#openstack-containers log

09:02:37 <flwang1> #startmeeting magnum
09:02:37 <openstack> Meeting started Wed May  6 09:02:37 2020 UTC and is due to finish in 60 minutes.  The chair is flwang1. Information about MeetBot at http://wiki.debian.org/MeetBot.
09:02:38 <openstack> Useful Commands: #action #agreed #help #info #idea #link #topic #startvote.
09:02:41 <openstack> The meeting name has been set to 'magnum'
09:02:54 <flwang1> strigazi: i just approved the labels spec
09:03:08 <flwang1> ttsiouts can start the work now
09:03:17 <strigazi> #topic labels override
09:03:36 <ttsiouts> o/
09:03:50 <flwang1> strigazi: i kind of agree with you that we shouldn't use the config option to 'break' the api
09:04:00 <strigazi> I left a comment about the name, I did some deep reseach on wording
09:04:03 <flwang1> so i'm ok leave it as False
09:04:23 <flwang1> strigazi: yep, i saw that. and I appreciate your work
09:05:11 <strigazi> It turns out merge is more to the point... I think I initially proposed override :(
09:05:16 <openstackgerrit> Merged openstack/magnum-specs master: Magnum Labels Override  https://review.opendev.org/716571
09:05:24 <strigazi> Based on method overriding
09:05:28 <ttsiouts> so should we go with 'merge' instead?
09:06:03 <ttsiouts> if so, I need to change the spec also
09:06:32 <strigazi> I think since we are just on the name discussion and for the "real" issues we have agreement, we can start polishing the implementation
09:06:40 <flwang1> strigazi: are you saying that you're voting 'merge'?

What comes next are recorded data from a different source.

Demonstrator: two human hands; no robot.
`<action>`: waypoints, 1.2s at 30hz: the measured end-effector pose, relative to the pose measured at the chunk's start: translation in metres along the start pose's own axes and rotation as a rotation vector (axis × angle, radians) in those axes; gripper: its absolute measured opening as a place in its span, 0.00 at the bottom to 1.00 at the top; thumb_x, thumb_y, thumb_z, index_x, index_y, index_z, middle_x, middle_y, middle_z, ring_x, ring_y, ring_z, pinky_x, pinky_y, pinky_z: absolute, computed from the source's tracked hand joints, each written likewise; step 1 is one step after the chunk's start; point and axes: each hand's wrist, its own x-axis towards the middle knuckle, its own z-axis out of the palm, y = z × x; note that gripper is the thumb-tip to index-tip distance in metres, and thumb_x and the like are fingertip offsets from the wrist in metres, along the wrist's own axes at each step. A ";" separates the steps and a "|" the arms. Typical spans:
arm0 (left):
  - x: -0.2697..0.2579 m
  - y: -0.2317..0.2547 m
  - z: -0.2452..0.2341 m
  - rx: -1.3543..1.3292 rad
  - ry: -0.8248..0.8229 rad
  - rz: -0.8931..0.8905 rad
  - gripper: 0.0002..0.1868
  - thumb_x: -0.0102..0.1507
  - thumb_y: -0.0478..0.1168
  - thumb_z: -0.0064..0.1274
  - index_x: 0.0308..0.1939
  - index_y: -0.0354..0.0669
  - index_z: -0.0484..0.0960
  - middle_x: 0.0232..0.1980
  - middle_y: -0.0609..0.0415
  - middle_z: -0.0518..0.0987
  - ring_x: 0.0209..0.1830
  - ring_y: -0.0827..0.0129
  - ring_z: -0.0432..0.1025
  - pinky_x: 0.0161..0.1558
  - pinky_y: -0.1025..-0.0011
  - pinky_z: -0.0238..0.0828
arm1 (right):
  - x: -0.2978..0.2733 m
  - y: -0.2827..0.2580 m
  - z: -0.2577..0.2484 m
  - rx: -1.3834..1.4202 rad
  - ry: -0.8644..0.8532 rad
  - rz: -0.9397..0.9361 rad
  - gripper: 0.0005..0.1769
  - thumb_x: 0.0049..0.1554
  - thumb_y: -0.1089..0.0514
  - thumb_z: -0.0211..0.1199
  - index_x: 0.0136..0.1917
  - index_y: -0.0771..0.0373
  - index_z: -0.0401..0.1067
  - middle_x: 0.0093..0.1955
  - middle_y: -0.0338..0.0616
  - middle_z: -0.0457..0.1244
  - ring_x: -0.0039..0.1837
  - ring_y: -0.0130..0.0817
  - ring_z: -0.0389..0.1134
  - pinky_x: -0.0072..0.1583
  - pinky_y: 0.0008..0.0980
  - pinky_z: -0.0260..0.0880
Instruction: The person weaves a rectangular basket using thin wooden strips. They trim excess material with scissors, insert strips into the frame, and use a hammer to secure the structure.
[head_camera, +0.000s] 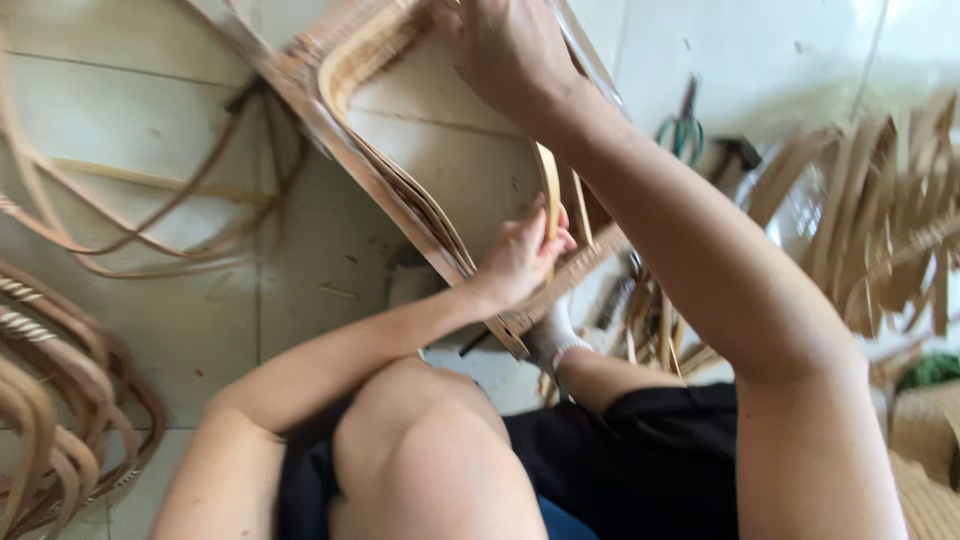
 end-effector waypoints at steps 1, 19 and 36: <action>0.001 -0.003 0.001 -0.031 0.014 -0.013 0.14 0.68 0.27 0.47 0.55 0.36 0.62 0.43 0.49 0.78 0.42 0.63 0.83 0.45 0.67 0.86 | 0.006 0.000 0.005 0.078 0.006 0.048 0.13 0.55 0.66 0.67 0.51 0.71 0.67 0.39 0.59 0.65 0.40 0.55 0.69 0.42 0.49 0.69; 0.006 -0.023 -0.004 -0.026 0.125 -0.171 0.10 0.66 0.27 0.49 0.47 0.35 0.66 0.39 0.47 0.80 0.38 0.65 0.82 0.41 0.70 0.85 | 0.034 -0.004 0.087 0.145 -0.770 0.448 0.15 0.53 0.78 0.50 0.55 0.80 0.62 0.43 0.69 0.66 0.45 0.55 0.72 0.41 0.42 0.76; 0.031 -0.045 -0.009 0.249 -0.088 -0.282 0.16 0.66 0.42 0.58 0.45 0.36 0.69 0.29 0.47 0.81 0.25 0.63 0.79 0.27 0.68 0.78 | 0.023 0.006 0.086 0.038 -0.712 0.295 0.15 0.56 0.68 0.57 0.57 0.73 0.64 0.44 0.64 0.67 0.46 0.58 0.71 0.45 0.53 0.72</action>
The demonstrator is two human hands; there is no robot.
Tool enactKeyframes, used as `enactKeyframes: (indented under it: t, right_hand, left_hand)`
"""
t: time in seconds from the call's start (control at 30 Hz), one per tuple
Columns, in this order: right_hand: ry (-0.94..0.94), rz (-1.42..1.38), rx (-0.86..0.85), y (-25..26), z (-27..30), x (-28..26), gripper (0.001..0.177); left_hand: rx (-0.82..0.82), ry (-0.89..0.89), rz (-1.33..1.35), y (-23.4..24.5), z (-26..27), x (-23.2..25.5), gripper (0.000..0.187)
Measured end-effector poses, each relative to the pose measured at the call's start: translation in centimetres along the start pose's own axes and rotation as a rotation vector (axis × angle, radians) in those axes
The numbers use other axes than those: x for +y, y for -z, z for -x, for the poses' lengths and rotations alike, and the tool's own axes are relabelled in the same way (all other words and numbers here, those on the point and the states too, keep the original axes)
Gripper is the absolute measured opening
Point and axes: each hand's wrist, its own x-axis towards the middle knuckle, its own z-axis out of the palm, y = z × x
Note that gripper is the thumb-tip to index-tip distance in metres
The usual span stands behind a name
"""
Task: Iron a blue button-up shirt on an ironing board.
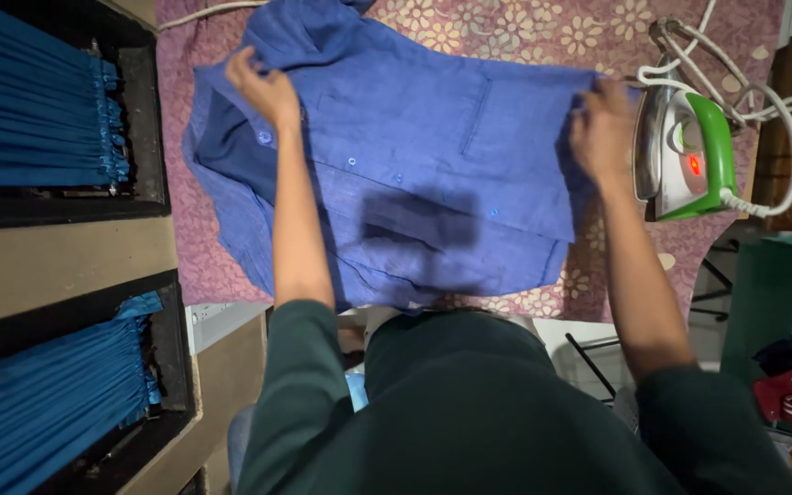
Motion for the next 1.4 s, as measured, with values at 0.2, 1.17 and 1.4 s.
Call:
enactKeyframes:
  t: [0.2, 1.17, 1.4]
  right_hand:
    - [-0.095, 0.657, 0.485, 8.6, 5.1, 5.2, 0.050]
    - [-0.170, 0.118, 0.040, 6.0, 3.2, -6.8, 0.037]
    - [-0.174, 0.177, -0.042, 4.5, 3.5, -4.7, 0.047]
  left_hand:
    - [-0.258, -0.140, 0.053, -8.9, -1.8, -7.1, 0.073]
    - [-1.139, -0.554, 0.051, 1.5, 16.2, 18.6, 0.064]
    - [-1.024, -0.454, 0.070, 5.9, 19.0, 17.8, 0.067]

09:06:40 <strigazi> the name will be just a sed
09:06:54 <flwang1> strigazi: +1
09:07:00 <flwang1> ttsiouts: pls focus on the code part
09:07:13 <ttsiouts> flwang1: sure
09:07:15 <flwang1> we can continue the name discussion there and update the spec later
09:07:45 <ttsiouts> since we are discussing about this now, could we we decide on the name now also?
09:08:08 <ttsiouts> I think we all need this to get merged asap
09:08:15 <strigazi> naming is "hard" but it's a detail. Without brtknr we will go back to drawing when he joins
09:08:49 <flwang1> ttsiouts: i have approved the spec already
09:09:18 <strigazi> So it is megred too \o/
09:09:31 <ttsiouts> \o/
09:09:36 <flwang1> yep, i think strigazi and I agree to use 'merge', but we'd like to get a 'yes' from brtknr anyway :)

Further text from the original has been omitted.